Allyn Stern Authors Bloomberg Environment Article on SEC Environmental Liability Reporting Threshold

Of Counsel Allyn Stern (Seattle) authored a September 27 "Insights" article in Bloomberg Environment titled "SEC Increasing Reporting Threshold for Environmental Liabilities." The article discusses the amendments proposed by the Securities and Exchange Commission (SEC) to modernize its regulation requiring registrants to report environmental penalties and certain other environmental information, providing a more thorough follow-up to a previous B&D news alert on the same topic authored by Allyn and Principal Mark Duvall (Washington, DC).

Since 1971, companies subject to Securities and Exchange Commission reporting have been required to disclose certain environmental obligations to aid investors looking to make informed decisions.
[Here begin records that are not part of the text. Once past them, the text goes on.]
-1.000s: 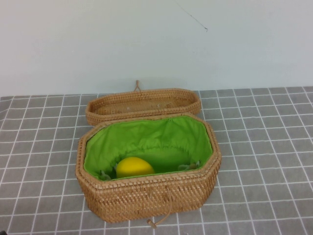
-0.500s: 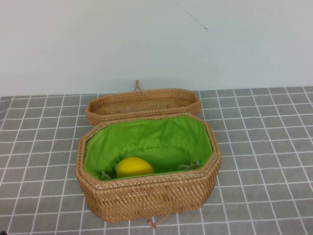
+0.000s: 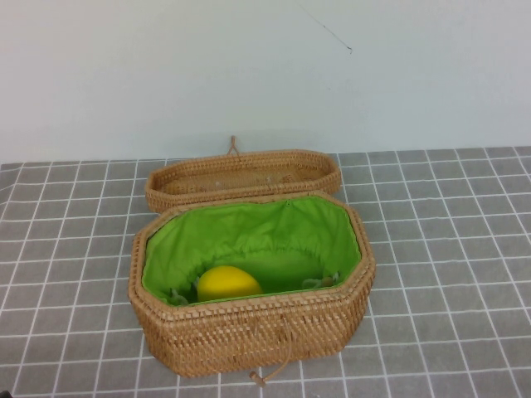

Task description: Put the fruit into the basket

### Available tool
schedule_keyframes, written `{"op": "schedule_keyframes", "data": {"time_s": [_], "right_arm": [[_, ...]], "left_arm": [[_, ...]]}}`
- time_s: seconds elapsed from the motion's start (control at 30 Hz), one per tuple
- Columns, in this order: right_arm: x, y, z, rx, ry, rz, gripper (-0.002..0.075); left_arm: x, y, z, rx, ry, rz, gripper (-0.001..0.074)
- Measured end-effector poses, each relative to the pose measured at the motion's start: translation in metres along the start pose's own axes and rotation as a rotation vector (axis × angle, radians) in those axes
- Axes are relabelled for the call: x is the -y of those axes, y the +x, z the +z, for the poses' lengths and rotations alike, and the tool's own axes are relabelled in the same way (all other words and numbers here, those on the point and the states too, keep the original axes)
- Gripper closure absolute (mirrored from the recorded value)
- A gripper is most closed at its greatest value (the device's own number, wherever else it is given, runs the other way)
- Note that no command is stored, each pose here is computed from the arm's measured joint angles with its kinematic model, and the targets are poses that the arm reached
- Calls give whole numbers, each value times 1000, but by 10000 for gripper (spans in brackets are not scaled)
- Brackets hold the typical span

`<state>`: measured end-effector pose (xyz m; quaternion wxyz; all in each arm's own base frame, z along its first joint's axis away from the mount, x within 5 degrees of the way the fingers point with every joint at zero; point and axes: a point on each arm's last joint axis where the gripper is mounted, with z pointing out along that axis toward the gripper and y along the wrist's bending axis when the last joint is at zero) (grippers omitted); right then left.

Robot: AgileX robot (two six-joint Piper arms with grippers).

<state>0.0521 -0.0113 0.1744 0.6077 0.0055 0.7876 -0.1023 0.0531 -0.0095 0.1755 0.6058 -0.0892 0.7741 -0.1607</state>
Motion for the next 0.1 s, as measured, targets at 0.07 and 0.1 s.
{"op": "schedule_keyframes", "data": {"time_s": [0.07,0.1], "right_arm": [[0,0,0,0,0,0,729],[0,0,0,0,0,0,728]], "left_arm": [[0,0,0,0,0,0,734],[0,0,0,0,0,0,734]]}}
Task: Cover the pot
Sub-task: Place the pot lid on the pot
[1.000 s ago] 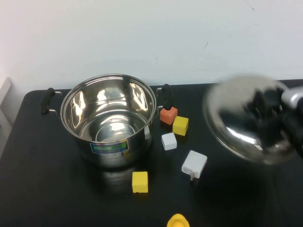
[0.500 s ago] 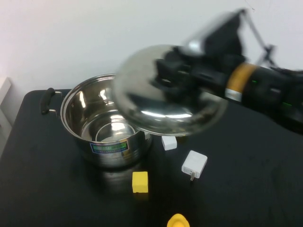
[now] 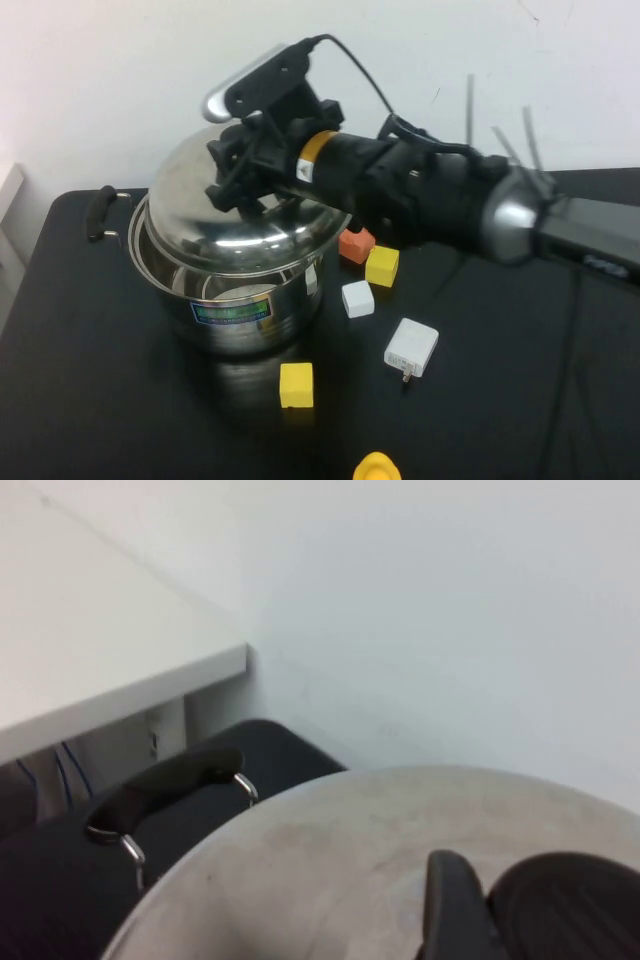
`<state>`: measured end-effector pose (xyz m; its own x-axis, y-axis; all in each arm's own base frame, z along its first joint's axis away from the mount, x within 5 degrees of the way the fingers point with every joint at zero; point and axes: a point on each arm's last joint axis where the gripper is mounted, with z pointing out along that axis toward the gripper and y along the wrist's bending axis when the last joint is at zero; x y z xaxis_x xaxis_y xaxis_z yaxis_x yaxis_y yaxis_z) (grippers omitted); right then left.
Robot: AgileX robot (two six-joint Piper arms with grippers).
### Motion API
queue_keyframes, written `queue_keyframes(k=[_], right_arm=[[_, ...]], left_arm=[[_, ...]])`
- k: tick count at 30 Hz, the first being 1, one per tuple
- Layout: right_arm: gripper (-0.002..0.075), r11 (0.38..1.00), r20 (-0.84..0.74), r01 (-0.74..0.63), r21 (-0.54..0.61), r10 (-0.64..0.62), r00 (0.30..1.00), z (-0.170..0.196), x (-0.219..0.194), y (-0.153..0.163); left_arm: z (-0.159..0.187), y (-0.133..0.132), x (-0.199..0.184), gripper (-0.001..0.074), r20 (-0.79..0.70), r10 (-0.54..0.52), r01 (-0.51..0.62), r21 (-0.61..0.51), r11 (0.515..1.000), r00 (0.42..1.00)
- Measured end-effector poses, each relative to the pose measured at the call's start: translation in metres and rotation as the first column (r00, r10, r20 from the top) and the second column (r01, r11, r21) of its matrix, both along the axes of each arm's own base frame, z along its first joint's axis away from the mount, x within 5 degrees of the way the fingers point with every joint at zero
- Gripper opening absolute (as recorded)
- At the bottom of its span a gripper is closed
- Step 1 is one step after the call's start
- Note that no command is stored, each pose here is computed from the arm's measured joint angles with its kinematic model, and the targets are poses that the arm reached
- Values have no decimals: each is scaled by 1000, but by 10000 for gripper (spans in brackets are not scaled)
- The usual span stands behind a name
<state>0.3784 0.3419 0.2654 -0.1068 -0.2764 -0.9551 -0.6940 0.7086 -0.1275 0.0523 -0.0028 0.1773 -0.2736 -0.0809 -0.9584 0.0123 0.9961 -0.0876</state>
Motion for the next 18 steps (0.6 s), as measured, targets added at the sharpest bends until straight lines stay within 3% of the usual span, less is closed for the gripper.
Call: queue_keyframes(k=[18], right_arm=[[344,1000,-27,2,0,-2,1000,-47,24,31]], left_arm=[[0,0,0,-2,0,0,0,0,1000,1000]])
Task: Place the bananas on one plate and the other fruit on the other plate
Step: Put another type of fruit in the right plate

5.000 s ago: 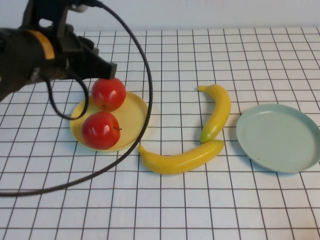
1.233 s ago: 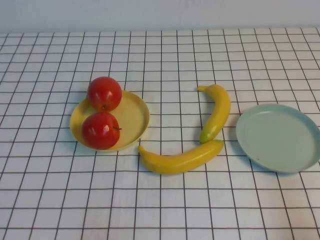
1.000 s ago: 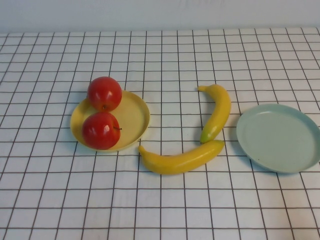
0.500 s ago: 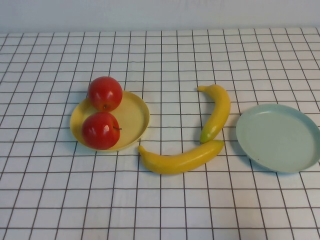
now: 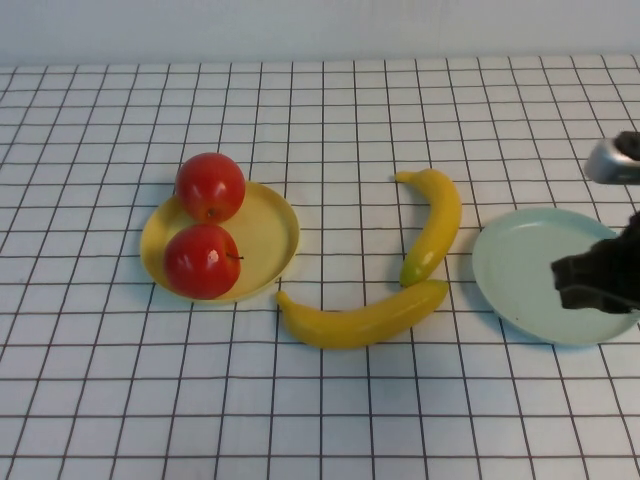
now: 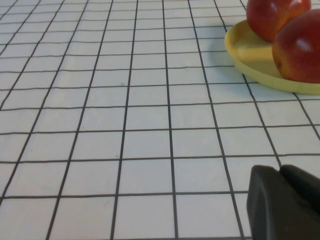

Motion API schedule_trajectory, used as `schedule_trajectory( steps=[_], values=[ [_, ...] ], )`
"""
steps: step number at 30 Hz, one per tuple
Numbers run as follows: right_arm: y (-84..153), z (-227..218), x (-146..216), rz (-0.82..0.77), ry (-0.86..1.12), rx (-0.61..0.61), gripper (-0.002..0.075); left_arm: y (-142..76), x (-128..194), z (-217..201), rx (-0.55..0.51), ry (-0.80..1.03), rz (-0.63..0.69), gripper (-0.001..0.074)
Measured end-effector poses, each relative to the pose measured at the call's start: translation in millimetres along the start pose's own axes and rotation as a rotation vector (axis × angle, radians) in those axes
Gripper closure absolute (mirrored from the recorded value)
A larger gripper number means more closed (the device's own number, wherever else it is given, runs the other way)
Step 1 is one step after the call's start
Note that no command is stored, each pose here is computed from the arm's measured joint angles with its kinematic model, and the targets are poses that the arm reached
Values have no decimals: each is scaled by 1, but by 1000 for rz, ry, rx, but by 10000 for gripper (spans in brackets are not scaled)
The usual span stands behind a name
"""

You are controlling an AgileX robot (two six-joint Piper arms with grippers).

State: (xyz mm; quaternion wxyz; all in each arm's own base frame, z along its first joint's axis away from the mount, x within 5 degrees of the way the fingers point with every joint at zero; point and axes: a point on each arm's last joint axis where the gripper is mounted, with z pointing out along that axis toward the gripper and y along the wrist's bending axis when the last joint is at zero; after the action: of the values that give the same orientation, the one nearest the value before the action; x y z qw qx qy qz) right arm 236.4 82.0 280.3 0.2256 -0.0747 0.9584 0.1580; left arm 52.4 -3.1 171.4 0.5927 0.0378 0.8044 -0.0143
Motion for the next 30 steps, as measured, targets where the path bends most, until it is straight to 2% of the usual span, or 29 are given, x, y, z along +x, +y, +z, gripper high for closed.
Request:
schedule_trajectory(
  steps=[3, 6, 9, 11, 15, 21, 30],
  values=[
    [17, 23, -22, -55, 75, -8, 603, 0, 0, 0, 0, 0, 0, 733],
    [29, 42, -43, -72, 104, -13, 417, 0, 0, 0, 0, 0, 0, 733],
    [39, 61, -60, -92, 142, 37, 265, 0, 0, 0, 0, 0, 0, 733],
    [45, 70, -71, -118, 163, 98, 218, 0, 0, 0, 0, 0, 0, 733],
    [56, 88, -101, -129, 187, 151, 186, 0, 0, 0, 0, 0, 0, 733],
    [63, 125, -134, -101, 245, 177, 179, 0, 0, 0, 0, 0, 0, 733],
    [54, 187, -144, -44, 308, 182, 177, 0, 0, 0, 0, 0, 0, 733]
  ],
)
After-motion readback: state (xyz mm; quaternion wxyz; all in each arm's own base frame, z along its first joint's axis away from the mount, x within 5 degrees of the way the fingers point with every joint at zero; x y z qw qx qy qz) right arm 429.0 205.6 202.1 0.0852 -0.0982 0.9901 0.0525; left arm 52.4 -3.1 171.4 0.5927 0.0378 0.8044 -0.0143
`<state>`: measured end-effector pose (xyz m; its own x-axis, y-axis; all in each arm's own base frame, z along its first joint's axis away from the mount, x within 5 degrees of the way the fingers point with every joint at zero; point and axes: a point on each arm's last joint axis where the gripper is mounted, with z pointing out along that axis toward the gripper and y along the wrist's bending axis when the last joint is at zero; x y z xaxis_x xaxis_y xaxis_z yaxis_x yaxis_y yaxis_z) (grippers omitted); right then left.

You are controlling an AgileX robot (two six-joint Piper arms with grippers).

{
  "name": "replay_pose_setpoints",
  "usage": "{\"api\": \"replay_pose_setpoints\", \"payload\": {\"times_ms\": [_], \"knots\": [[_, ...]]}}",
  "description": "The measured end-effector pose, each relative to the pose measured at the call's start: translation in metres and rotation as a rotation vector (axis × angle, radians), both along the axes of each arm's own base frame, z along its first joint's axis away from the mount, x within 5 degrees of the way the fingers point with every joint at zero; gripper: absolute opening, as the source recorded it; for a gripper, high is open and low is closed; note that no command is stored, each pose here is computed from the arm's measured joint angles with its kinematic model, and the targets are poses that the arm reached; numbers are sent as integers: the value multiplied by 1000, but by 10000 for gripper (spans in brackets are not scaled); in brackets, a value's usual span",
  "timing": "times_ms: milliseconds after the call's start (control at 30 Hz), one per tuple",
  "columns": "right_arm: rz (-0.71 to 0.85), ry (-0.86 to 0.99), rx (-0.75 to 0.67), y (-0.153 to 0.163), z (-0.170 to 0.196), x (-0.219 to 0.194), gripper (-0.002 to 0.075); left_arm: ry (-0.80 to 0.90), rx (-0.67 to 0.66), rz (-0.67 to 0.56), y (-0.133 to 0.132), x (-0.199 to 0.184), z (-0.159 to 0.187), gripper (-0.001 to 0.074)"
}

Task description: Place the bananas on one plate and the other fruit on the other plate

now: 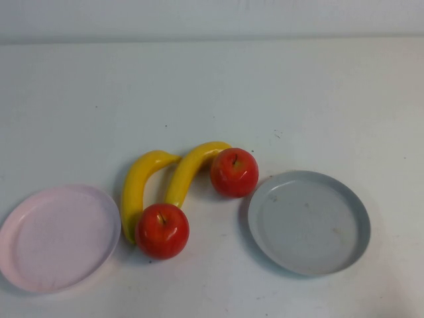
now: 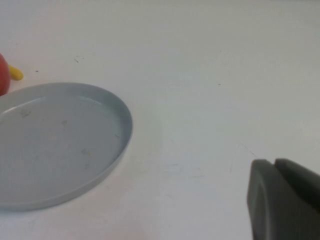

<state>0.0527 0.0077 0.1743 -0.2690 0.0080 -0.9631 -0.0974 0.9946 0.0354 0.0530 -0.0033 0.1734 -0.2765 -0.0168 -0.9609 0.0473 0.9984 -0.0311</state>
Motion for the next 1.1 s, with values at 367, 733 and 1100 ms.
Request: {"api": "replay_pose_setpoints", "payload": {"times_ms": [367, 733, 1100], "knots": [[0, 0, 0, 0, 0, 0, -17, -98, -184, 27, -1, 2, 10, -5], [0, 0, 0, 0, 0, 0, -17, -120, -577, 72, -4, 3, 15, -5], [0, 0, 0, 0, 0, 0, -17, -201, -520, 2, -7, -9, 78, -5]]}}
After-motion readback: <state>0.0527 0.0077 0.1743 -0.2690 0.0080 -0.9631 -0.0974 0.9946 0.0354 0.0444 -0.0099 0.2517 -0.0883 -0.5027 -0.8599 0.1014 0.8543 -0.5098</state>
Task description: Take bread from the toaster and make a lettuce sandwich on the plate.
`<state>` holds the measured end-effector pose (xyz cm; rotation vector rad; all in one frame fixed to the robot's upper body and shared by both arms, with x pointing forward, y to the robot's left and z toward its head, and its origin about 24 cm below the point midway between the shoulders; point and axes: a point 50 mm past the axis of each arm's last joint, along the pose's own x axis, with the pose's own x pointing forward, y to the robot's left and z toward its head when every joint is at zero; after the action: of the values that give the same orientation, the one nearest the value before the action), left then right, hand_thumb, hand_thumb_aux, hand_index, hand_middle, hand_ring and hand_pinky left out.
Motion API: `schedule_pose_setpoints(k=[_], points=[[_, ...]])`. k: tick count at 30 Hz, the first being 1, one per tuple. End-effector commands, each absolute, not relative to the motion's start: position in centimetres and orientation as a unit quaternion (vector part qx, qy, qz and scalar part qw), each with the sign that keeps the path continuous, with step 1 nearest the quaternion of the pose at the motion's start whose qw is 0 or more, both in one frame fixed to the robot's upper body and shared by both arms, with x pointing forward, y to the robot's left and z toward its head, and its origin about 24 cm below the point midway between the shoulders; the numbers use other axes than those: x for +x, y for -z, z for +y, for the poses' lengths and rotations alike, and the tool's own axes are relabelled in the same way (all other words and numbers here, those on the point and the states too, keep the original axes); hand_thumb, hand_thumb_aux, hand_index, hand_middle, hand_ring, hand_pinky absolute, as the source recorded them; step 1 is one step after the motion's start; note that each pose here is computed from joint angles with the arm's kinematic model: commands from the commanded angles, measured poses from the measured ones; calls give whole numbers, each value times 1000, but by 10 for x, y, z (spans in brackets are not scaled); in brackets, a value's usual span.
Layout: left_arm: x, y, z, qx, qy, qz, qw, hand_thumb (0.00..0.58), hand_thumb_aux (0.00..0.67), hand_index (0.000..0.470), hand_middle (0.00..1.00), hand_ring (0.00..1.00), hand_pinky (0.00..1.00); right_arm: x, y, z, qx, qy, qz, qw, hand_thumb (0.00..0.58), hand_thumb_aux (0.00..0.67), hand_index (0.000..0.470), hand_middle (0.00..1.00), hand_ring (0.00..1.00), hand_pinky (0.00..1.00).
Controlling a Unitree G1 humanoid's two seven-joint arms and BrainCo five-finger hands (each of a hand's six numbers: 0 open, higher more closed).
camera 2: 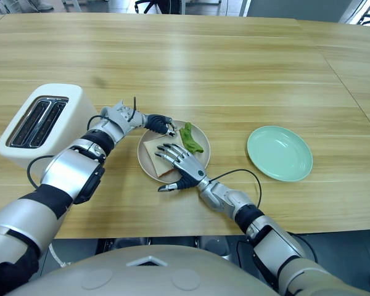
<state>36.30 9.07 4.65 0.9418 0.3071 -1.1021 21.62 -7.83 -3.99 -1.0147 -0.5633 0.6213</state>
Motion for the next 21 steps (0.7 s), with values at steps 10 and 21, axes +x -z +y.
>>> schedule_pose_setpoints(k=[10, 21], points=[[382, -101, 68, 388, 479, 23, 787, 0, 0, 0, 63, 63, 63, 172, 103, -118, -542, -398, -71, 737, 0, 0, 0, 0, 0, 0], [402, -167, 77, 337, 404, -95, 845, 0, 0, 0, 0, 0, 0, 175, 100, -118, -536, -392, -75, 744, 0, 0, 0, 0, 0, 0]])
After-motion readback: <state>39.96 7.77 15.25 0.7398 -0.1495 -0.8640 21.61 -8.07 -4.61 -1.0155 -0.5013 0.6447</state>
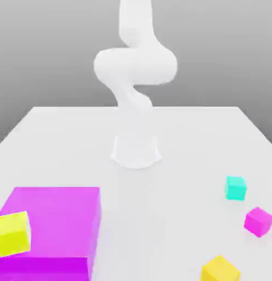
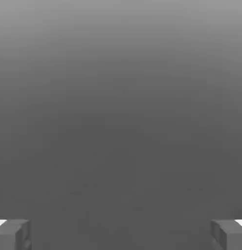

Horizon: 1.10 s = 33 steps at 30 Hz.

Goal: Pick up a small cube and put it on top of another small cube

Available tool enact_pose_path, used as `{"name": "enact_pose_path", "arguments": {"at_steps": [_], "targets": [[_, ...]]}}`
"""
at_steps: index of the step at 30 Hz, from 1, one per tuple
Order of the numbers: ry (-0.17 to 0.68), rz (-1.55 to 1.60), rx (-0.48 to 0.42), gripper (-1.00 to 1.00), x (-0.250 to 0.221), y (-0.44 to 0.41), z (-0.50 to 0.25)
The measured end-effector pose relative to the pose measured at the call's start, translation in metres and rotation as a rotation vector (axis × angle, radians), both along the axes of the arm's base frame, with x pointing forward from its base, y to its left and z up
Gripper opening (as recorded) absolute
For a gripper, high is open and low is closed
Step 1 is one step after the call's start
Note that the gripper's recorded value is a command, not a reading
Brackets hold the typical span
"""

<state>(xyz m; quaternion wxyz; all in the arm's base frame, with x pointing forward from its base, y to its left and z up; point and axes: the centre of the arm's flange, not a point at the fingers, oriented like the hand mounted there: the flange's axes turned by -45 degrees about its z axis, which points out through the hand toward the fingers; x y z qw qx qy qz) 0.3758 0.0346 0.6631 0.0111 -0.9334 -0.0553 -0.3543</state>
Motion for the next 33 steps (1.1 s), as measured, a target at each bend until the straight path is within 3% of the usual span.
{"name": "enact_pose_path", "arguments": {"at_steps": [5,10,16,24,30,31,33], "targets": [[0.144,0.256,-0.08,0.0,0.03,0.082,-0.105],[0.271,0.508,-0.173,0.0,0.018,0.16,-0.21],[0.411,0.813,-0.306,0.0,-0.044,0.232,-0.331],[0.563,1.216,-0.512,0.0,-0.17,0.268,-0.465],[0.578,1.215,-0.514,0.0,-0.17,0.263,-0.522],[0.578,1.215,-0.514,-1.0,-0.171,0.262,-0.53],[0.578,1.215,-0.514,-1.0,-0.171,0.262,-0.53]]}}
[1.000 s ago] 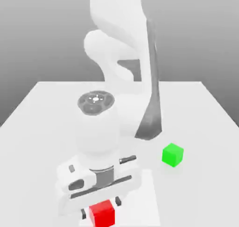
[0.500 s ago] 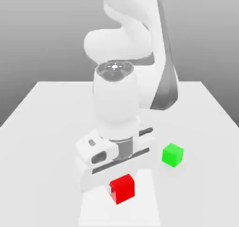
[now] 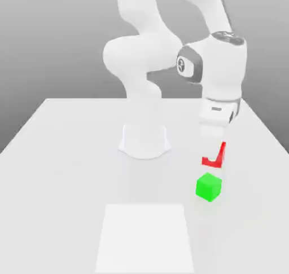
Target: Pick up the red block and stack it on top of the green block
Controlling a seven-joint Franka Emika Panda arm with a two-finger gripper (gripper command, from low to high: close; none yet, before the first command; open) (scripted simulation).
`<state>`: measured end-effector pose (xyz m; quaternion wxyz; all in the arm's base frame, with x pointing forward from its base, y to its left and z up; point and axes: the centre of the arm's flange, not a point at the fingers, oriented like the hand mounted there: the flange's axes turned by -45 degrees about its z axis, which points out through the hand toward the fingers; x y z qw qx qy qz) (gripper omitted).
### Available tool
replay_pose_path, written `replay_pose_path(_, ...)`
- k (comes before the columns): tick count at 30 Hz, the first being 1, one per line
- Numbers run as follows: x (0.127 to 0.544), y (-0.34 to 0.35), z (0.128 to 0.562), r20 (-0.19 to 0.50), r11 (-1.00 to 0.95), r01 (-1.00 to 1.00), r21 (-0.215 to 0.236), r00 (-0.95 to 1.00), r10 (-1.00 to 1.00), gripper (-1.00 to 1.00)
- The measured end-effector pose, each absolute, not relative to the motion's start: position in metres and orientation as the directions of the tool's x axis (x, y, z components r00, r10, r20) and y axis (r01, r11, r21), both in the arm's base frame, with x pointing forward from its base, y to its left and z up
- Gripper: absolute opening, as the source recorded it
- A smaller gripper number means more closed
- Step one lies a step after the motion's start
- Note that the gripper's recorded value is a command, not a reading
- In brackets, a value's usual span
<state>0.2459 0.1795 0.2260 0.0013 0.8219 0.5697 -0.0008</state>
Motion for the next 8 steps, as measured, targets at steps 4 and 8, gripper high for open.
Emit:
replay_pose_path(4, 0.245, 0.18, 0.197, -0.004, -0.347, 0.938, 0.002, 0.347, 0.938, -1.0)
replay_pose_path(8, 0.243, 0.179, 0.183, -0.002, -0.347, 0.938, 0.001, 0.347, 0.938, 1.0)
In 1982, the threshold for reporting those obligations was set at $100,000. Now, for the first time in more than 30 years, the SEC is proposing changes to Regulation S-K that would increase the reporting threshold. While this increase will not impact the necessity to disclose large environmental obligations, it can reduce disclosure costs and some reporting burden resulting from smaller environmental liabilities. The SEC integrates all of the required disclosures into Regulation S-K.

Allyn's article highlights two sections regulating nonfinancial disclosures that are particularly relevant for environmental disclosure. Item 103: Legal Proceedings applies to pending legal proceedings and requires disclosure of “material” litigation, i.e., other than “ordinary routine litigation incidental to the business.” Instruction 5 to this item designates an environmental penalty of $100,000 or greater as not being “ordinary” litigation. Thus, the SEC requires disclosure of any proceeding under environmental laws to which a governmental authority is a party unless the registrant reasonably believes it will not result in sanctions of $100,000 or more.

Item 101: Description of Business requires companies to disclose the material effects of compliance with federal, state, and local environmental laws on their capital expenditures. The proposed change is to Item 101(c)(1)(xii) requiring a description of the registrant’s business to provide more flexibility to determine the appropriate timeframe for disclosure of estimate capital expenditures for environmental control facilities. Taking what it refers to as a more “principles-based” approach, the SEC is proposing to modify the current regulation to be less prescriptive. Currently, disclosure of estimated capital expenditures for environmental control facilities is required if such expenditures are material and must be reported for the current fiscal year, succeeding fiscal year, and any other periods the registrant deems material.

The principles-based approach versus a prescriptive-based approach may be relevant to shareholders and investors concerned about climate change reporting. This SEC proposal does not address issues related to climate change, as it decided to select the more principles-based approach, leaving it to each regulated company to determine whether climate information is material. The agency is taking comment on whether the principles-based approach to disclosure will provide the right amount of information to evaluate environmental risks. This could be an area of interest for shareholders and investors looking for more climate disclosure. Comments on the proposal are due by October 22, 2019.